EXERCISE PROMPT
Please print out every line of the material, unchanged.

DATASET SECTION
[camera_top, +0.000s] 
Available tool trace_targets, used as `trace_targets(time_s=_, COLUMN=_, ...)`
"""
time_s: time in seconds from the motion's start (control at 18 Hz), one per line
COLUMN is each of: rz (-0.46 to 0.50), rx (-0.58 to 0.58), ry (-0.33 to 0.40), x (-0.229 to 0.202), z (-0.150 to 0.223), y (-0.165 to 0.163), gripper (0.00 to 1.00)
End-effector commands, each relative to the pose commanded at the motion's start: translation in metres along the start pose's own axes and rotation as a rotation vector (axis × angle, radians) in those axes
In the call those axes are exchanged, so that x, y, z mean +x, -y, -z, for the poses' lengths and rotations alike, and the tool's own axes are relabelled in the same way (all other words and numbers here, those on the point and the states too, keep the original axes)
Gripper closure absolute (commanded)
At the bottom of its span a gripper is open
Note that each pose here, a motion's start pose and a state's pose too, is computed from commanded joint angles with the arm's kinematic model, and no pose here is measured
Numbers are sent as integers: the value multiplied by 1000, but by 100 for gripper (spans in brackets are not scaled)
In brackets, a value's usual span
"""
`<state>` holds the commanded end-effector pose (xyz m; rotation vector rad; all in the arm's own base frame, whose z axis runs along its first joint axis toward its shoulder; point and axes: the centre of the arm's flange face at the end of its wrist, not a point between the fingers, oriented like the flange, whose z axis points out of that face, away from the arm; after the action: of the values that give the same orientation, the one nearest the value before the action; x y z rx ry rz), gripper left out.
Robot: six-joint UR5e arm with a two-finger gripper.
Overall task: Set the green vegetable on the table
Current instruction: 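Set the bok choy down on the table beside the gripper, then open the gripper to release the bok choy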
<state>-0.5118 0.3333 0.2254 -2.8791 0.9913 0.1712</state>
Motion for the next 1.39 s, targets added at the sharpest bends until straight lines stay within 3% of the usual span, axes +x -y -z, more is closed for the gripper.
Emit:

ANSWER TO THIS EXERCISE
[camera_top, +0.000s] 
Available tool trace_targets, used as `trace_targets(time_s=_, COLUMN=_, ...)`
"""
time_s: time in seconds from the motion's start (control at 18 Hz), one per line
COLUMN is each of: rz (-0.46 to 0.50), rx (-0.58 to 0.58), ry (-0.33 to 0.40), x (-0.229 to 0.202), z (-0.150 to 0.223), y (-0.165 to 0.163), gripper (0.00 to 1.00)
End-effector commands, each relative to the pose commanded at the motion's start: translation in metres along the start pose's own axes and rotation as a rotation vector (axis × angle, radians) in those axes
In the call those axes are exchanged, so that x, y, z mean +x, -y, -z, for the poses' lengths and rotations alike, and the tool's own axes are relabelled in the same way (all other words and numbers here, those on the point and the states too, keep the original axes)
Gripper closure absolute (commanded)
At the bottom of its span a gripper is open
Note that each pose here, a motion's start pose and a state's pose too, is computed from commanded joint angles with the arm's kinematic model, and no pose here is measured
Numbers are sent as integers: the value multiplied by 1000, but by 100 for gripper (spans in brackets are not scaled)
In brackets, a value's usual span
"""
`<state>` holds the commanded end-effector pose (xyz m; rotation vector rad; all in the arm's own base frame, whose z axis runs along its first joint axis toward its shoulder; point and axes: the centre of the arm's flange face at the end of its wrist, not a point between the fingers, oriented like the flange, whose z axis points out of that face, away from the arm; after the action: of the values that give the same orientation, the one nearest the value before the action; x y z rx ry rz), gripper left out.
Robot: six-joint UR5e arm with a two-finger gripper.
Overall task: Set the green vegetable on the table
Current instruction: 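Set the bok choy down on the table beside the gripper, then open the gripper to release the bok choy
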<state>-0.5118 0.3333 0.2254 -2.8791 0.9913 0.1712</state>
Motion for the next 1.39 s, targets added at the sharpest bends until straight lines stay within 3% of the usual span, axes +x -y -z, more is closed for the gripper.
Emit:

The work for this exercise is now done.